# Vet bed?



## smskar (Apr 7, 2009)

Hello

Can you please share any feedback on vetbeds.

I was looking for anti dust mite bedding for our 2 jack russells and I came across a vet bed called Bronte Glen gold. I ordered a sample but after reading the reviews at Petplanet I decided to buy it, it was very reasonably priced. 

Now that the sample has arrived (I haven't received the bed yet) I am having second thoughts... My OH said it looks like the contents of the vacuum cleaner!! Well it is, grey. 

It is about an inch thick and looks well made but how on earth do you keep this hair free? On the website it doesn't say anything about using a cover with this product.. 

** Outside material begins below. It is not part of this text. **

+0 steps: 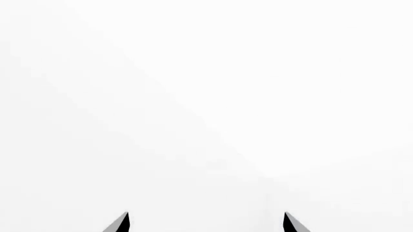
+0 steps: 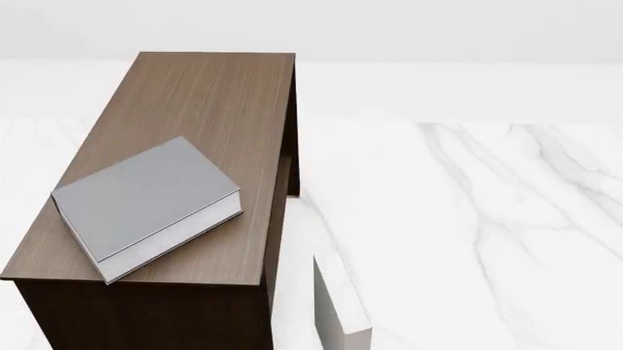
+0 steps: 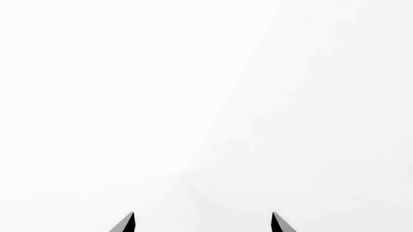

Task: Pick up the book in the middle and place it on the cabinet shelf.

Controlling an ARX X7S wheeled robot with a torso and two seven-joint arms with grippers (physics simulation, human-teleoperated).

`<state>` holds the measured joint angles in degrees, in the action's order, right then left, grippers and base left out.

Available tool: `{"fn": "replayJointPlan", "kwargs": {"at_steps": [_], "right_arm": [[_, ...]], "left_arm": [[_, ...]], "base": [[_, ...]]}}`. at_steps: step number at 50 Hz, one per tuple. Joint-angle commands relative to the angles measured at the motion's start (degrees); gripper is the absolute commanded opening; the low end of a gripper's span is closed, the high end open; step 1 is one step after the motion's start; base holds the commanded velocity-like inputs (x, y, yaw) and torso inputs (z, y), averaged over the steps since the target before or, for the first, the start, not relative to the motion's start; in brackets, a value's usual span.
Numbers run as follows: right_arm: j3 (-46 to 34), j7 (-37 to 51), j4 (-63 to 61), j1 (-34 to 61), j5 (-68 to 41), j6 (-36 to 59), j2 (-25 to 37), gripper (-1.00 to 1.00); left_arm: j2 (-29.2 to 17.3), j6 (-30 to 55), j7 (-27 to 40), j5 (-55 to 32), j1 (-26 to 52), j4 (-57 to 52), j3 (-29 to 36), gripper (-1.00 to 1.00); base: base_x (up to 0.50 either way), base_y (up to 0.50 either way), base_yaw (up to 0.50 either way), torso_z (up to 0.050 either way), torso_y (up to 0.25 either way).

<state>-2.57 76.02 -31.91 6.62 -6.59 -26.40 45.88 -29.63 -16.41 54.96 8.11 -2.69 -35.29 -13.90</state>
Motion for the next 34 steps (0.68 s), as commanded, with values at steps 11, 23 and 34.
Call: {"fn": "replayJointPlan", "kwargs": {"at_steps": [11,23,34], "right_arm": [[14.01,1.66,-8.24,-5.95,4.78,0.54,0.30,1.00],[14.81,1.00,-8.29,-6.02,4.46,0.08,-0.31,1.00],[14.43,0.19,-7.90,-5.58,4.27,-0.03,-0.79,1.00]], "left_arm": [[-0.13,-0.29,1.51,0.49,-1.83,-4.19,-15.15,1.00],[0.18,-0.28,1.48,0.69,-1.55,-3.92,-15.17,1.00],[0.21,0.02,1.17,0.73,-1.15,-3.33,-14.73,1.00]], "base": [[0.00,0.00,0.00,0.000,0.000],[0.00,0.00,0.00,0.000,0.000],[0.00,0.00,0.00,0.000,0.000]]}}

Also, are these beds comfy coz it doesn't look like it. 


Thanks

Maria


----------



## RachyBobs (Oct 18, 2009)

I use this for my dogs and pups, its very good, easy to hoover and easy to wash also. It doesn't shrink when washed and comes up good as new! Try it, I personally reccomend this to my new puppy owners!


----------



## smskar (Apr 7, 2009)

RachyBobs said:


> I use this for my dogs and pups, its very good, easy to hoover and easy to wash also. It doesn't shrink when washed and comes up good as new! Try it, I personally reccomend this to my new puppy owners!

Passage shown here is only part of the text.